Say how many lines of the listing below contain "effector", giving the number and nothing else.

=== The data ===

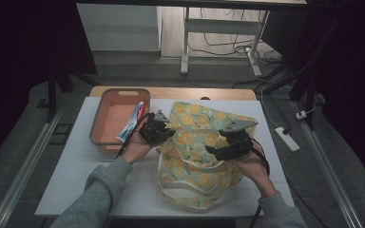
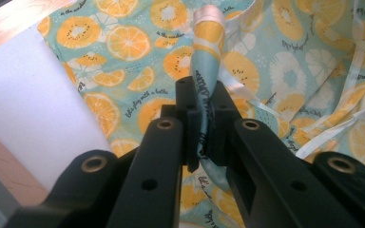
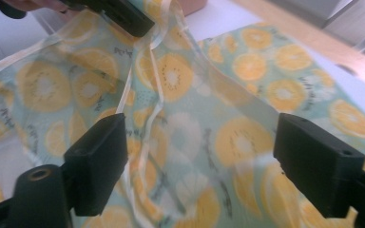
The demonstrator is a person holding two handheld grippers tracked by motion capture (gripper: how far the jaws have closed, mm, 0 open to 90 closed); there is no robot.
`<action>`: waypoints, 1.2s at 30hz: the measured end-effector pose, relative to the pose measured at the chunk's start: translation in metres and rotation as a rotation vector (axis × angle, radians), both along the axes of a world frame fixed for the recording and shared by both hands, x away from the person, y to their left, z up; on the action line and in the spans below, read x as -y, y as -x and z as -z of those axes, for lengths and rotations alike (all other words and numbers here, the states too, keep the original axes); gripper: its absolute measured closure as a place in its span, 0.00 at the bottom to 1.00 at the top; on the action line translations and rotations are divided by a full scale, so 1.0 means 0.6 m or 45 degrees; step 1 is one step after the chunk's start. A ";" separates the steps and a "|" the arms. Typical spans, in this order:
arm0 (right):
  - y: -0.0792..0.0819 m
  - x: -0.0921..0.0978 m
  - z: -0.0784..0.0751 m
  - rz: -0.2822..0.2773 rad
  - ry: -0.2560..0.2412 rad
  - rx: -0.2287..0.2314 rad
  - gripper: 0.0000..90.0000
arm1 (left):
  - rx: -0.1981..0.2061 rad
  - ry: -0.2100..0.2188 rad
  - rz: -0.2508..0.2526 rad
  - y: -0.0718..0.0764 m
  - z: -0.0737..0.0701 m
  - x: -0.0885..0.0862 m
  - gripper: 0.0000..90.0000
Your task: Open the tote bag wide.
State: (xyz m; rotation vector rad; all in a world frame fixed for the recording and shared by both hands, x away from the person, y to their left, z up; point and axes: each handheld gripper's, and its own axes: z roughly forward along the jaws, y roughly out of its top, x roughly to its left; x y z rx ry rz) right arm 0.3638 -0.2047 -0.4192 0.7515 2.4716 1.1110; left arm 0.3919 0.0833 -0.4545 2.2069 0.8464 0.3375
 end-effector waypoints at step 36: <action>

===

Expected output → 2